In reality, the best an individual can do is to examine as much of the data available on any subject and come to some kind of conclusion (Belief) concerning it. That mine is very contradictory to the above writer’s conclusions proves nothing. It appears that this problem of “beliefs” on any subject is a black hole that cannot be resolved. If a person is conscientious about such stuff and keeps an open mind to new information that can be considered reliable, we can hope that we are at least somewhat in alignment with the reality of the situation. However, it appears to me that we can never be absolutely sure of that. I honestly try and keep in a mental space where I can change those “beliefs” with sufficient evidence to the contrary. LOL But we all know that 9-11 was an inside job.
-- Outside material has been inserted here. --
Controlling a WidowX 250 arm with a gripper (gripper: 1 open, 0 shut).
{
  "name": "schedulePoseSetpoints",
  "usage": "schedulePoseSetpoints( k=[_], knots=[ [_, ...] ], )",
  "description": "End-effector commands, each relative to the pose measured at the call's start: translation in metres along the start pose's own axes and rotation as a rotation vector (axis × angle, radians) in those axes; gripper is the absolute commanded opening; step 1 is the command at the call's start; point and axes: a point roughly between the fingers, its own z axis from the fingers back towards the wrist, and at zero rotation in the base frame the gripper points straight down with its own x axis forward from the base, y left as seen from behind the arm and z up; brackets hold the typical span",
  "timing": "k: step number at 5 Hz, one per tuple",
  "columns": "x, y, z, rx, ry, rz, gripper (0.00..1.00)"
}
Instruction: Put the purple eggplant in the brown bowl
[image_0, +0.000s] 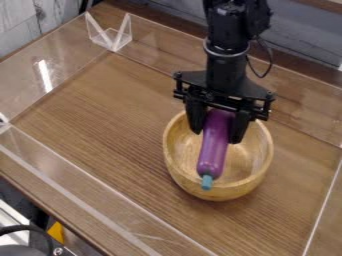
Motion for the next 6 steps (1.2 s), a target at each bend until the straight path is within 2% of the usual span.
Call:
schedulePoseSetpoints(
  k=[1,4,5,6],
  knots=[
    [0.0032,-0.0037,0.0166,-0.017,-0.07,-0.01,0.0],
    [0.002,-0.0037,0.0169,-0.013,-0.087,0.002,0.0],
    [0.0013,-0.0021,0.0142,-0.005,-0.081,0.006,0.0],
    [0.0007,-0.0005,0.0115,0.004,-0.075,0.009,1.0]
  ],
)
As a side note, I find it very interesting that large amounts of the elites are assembling in and around Denver Colorado, where the huge underground city (documented) has been built. Does this have anything to do with space events that have been posited that promise to be detrimental to life on earth? I guess if that huge solar flare heading for earth actually happens and fries most everything on the surface, all we can really do is put up the lawn chairs and enjoy the light show as it comes at us.
This brings up my last comment for this post. One of the common assumptions is that the elites are people who, at its most basic level, are pretty much just like us. You know, the putting their pants on one leg at a time kind of thing. While their value systems we take issue with, they are not necessarily more intelligent than we are but, obviously more clever at making money and exercising power. I’m beginning to question that assumption for these reasons. Outside of the newly rich, the power families of this world are very closed, in some cases inbred and their children are raised having just about every advantage this world has to offer in education and health care. Would this lead to a dynasty in these families of overall superior intelligence and abilities? Notable exceptions do appear, like our last president, either that or he was immensely clever at disguising his superiority and appear as just another dumb Billy Bob. With smart breeding and culling of the less desirable traits, humans can do the same thing as we do with domesticated animals, breed for the desirable traits. Now there obviously is not data on this kind of speculation, but I do wonder about it. If it is true, us other mere mortals are so doomed. In which case I just can hope that when the elites emerge from their underground cities that there is enough of a wasteland left that they all commit suicide from depression. Sigh.
I can't believe these feathered dinosaurs. They actually threatened me with a moratorium on eggs if I didn't hurry up and get the grain out!